Nixa school district to end controversial lease on early childhood center next year

Austin Huguelet
News-Leader
The Nixa Early Childhood Center on Saturday, May 4, 2019.

Nixa Public Schools is set to end a controversial lease on an early childhood center that cost state taxpayers millions of dollars, after Missouri lawmakers rejected pleas to enable a costly five-year extension.

For the past five school years, the district has leased the facility behind the Faught Administration Center from local developer Curtis Jared, sending the $875,000 annual bill to the Department of Elementary and Secondary Education, which reimburses districts for the cost of early childhood special education space.

But reimbursements are set to decrease drastically starting with the upcoming school year, under an agreement the district struck with the department in 2015. According to the new, cost-saving formula, the district will be reimbursed only about $100,000 for the next school year, department spokesman Tyler Madsen said this week.

A legislative effort backed by Jared and district officials to work around that deal fell well short of passage last month, forcing the developer and district to come up with an alternative not dependent on millions of dollars of state funding.

In an emailed statement Thursday, the district said it would extend its five-year agreement with Jared for one more year at the new rate, then pay $900,000 from its reserves in June 2020 to take ownership of the building.

Jared's holding company valued the building at $8.5 million, spokesman Zac Rantz wrote in an email, and will count the difference as a charitable donation.

It was not immediately clear how Jared reached the valuation, which is greater than the roughly $5 million Jared previously told the News-Leader it cost him to construct the building.

Jared did not respond to a request for comment Thursday.

Documented obtained by the News-Leader through an open-records request confirm the details provided in the statement.

Thursday's announcement is the latest turn in a saga that's already yielded one announcement of a purchase agreement that never came to fruition.

How did the saga reach this point?

The district's initial five-year lease with Jared began in the 2014-2015 school year and quickly raised eyebrows at the Department of Elementary and Secondary Education.

Almost every other district leasing space — and there were more than a dozen — was receiving far less, and Nixa's reimbursements were even bigger than those going to Springfield Public Schools, the largest district in Missouri.

Former Deputy Education Commissioner Ron Lankford eventually decided the reimbursement program needed spending caps in place and proposed a new rule calculating payments based on local real estate prices and the number of children being served in a space, rather than whatever a district submitted in an invoice.

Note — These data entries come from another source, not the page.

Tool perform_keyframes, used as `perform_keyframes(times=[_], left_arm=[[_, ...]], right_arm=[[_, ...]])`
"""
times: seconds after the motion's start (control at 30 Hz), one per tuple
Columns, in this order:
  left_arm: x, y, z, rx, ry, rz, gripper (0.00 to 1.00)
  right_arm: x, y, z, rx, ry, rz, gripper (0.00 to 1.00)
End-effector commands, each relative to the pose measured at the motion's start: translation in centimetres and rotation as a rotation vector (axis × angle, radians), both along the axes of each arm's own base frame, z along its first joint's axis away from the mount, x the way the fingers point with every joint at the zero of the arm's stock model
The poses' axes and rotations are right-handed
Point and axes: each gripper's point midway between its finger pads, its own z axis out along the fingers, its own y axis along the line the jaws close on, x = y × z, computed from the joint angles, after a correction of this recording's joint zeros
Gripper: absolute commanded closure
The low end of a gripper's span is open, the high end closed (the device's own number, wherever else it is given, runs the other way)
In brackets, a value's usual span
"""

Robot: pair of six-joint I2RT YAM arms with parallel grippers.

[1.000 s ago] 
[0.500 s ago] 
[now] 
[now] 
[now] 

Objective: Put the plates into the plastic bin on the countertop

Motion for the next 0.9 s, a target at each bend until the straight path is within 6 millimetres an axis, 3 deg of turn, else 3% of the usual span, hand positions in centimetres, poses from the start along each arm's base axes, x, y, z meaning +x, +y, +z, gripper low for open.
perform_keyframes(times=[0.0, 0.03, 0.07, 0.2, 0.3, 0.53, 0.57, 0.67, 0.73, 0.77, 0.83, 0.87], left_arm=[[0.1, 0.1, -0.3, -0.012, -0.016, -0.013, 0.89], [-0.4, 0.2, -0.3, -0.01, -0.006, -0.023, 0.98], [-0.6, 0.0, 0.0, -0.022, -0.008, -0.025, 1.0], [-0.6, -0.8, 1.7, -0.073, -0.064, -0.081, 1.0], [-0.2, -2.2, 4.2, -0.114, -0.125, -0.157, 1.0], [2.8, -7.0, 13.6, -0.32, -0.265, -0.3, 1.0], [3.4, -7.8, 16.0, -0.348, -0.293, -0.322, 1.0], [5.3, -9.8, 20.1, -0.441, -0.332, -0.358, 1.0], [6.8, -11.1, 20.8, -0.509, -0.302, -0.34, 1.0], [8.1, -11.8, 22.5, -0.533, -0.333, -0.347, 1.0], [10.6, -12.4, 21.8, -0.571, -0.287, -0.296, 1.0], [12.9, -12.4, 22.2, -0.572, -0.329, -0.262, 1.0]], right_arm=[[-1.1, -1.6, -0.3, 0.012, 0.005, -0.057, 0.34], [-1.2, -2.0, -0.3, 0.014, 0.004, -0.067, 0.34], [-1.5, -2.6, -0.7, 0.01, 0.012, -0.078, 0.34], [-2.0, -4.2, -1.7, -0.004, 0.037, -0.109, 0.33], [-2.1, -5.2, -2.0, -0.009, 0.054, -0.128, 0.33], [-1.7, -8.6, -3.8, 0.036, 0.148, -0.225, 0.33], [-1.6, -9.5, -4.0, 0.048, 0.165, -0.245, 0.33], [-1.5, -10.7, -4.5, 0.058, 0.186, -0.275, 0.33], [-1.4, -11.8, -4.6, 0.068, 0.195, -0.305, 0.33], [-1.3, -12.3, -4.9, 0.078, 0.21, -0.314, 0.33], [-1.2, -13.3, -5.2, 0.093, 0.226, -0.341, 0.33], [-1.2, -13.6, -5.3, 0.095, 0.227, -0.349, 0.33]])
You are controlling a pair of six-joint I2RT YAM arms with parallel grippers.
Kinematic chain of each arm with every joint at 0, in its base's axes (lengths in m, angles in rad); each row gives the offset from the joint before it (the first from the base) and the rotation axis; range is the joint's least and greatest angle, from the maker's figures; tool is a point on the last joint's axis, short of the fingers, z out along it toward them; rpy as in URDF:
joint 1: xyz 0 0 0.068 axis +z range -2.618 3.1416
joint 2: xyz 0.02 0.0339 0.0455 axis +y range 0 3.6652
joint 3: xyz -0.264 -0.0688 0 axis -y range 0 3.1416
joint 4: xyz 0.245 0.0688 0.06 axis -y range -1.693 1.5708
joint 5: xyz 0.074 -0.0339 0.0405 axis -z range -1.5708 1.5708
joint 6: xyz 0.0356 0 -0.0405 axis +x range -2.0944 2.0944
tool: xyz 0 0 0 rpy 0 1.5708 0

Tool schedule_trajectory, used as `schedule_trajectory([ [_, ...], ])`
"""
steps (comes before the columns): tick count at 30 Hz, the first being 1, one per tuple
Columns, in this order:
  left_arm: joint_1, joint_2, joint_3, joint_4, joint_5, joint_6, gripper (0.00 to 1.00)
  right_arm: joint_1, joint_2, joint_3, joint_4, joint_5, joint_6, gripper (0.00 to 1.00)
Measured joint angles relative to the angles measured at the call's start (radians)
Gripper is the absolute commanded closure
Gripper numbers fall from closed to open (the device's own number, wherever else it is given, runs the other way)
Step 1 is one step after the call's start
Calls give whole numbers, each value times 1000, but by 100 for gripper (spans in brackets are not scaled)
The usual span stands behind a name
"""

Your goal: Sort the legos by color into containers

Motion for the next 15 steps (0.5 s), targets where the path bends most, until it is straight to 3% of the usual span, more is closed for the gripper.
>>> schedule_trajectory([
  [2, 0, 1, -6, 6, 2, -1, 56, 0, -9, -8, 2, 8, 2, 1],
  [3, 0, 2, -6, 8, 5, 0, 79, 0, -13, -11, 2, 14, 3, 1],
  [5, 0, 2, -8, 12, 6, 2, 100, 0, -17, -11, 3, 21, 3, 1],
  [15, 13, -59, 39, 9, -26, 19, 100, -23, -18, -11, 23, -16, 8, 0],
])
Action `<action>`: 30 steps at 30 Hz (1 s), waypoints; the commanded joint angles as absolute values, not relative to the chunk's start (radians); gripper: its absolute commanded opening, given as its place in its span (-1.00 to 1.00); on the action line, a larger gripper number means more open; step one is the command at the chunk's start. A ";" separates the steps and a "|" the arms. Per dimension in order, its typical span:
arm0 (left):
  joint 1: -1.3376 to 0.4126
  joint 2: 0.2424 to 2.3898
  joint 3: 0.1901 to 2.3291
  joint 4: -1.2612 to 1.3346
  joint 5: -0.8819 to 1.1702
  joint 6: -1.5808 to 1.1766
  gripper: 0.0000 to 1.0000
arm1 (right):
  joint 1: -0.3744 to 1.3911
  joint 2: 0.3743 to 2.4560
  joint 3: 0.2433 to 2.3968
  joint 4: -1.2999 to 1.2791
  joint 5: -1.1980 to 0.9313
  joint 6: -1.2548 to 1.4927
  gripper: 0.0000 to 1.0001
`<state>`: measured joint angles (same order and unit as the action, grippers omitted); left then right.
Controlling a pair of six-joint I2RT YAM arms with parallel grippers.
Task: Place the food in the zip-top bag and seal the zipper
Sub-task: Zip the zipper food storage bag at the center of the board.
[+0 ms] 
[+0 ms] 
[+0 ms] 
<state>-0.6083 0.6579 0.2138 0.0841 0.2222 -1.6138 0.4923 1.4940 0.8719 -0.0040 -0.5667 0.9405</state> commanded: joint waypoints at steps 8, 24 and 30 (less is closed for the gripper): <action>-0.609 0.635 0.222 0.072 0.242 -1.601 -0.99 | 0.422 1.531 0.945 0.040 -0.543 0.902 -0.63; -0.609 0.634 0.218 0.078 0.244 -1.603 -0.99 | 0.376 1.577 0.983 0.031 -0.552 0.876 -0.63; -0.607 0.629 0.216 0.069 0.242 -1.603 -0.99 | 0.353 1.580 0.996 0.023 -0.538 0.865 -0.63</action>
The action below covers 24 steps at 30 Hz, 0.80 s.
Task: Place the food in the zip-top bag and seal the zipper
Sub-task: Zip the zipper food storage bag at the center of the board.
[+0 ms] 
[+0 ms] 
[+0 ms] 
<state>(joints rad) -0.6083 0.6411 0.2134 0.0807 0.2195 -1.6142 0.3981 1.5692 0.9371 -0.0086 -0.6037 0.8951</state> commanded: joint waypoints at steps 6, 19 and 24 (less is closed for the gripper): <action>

Nixa pushed back when the rule came before a legislative committee for review, saying the department had approved its deal without complaint and should honor it.

Eventually, a compromise was reached: If the state would cover expenses at the initial rate through July 2019, the district said it wouldn't renew the lease, which contained four five-year extension options with even higher costs.

Former district Superintendent Stephen Kleinsmith told Lankford in an email the agreement would "give Nixa the time (to) determine next steps with the developer."

The following June, Kleinsmith told the News-Leader he had an answer: DESE had agreed to buy the building for $5 million over five years.

But that deal never came to fruition, and in April, Jared and district officials were testifying to a Missouri Senate committee in a support of a bill that would have kept the $875,000 reimbursements going to Jared for another five years before a donation would be arranged.

Jared told lawmakers he was facing a loss of millions of dollars, even after $4,375,000 in authorized lease payments. He later told the News-Leader that the $5 million he spent to construct the center didn't include the cost of debt service and building maintenance.

(The News-Leader asked for an accounting of those additional costs last month and had received no data as of press time.)

What impact could this have on students?

Karen McKnight, the district’s director of special services, talked about how losing access to the building would hurt students and their families.

The district is required to provide early childhood special education to eligible children, so those programs wouldn’t go away, she said. But the district would have to carve out space elsewhere, putting other programs at risk.

“We have filled (other space) with other programs including toddler day care, expanded Title I programs and tuition-based early childhood programs,” McKnight said. “So we'd have to make some decisions on some cuts there.”

But Thursday's statement said the most recent agreement would not require any change for students after all.

"The agreement ensures there will be no interruption in classes or services in the building," the statement read, "and provides the district the ability to purchase a building that it would not have been able to build on its own."

Current Superintendent Gearl Loden added, “I am amazed at the vision that was put into place years ago by Dr. Kleinsmith and our school board. The partnership with Jared allowed our district to have an early childhood facility that is second to none. It has been an honor to work with such an advocate of public education as Jared."

Lankford, the former deputy education commissioner, wasn't entirely comfortable with Nixa's donation arrangement but said he was glad to have the state off the hook for further payments.

"As far as I’m concerned, the agreement that was struck in 2015 was honored," he said. " Anything beyond that is between the IRS, Jared Enterprises and whatever agreement they struck with Nixa."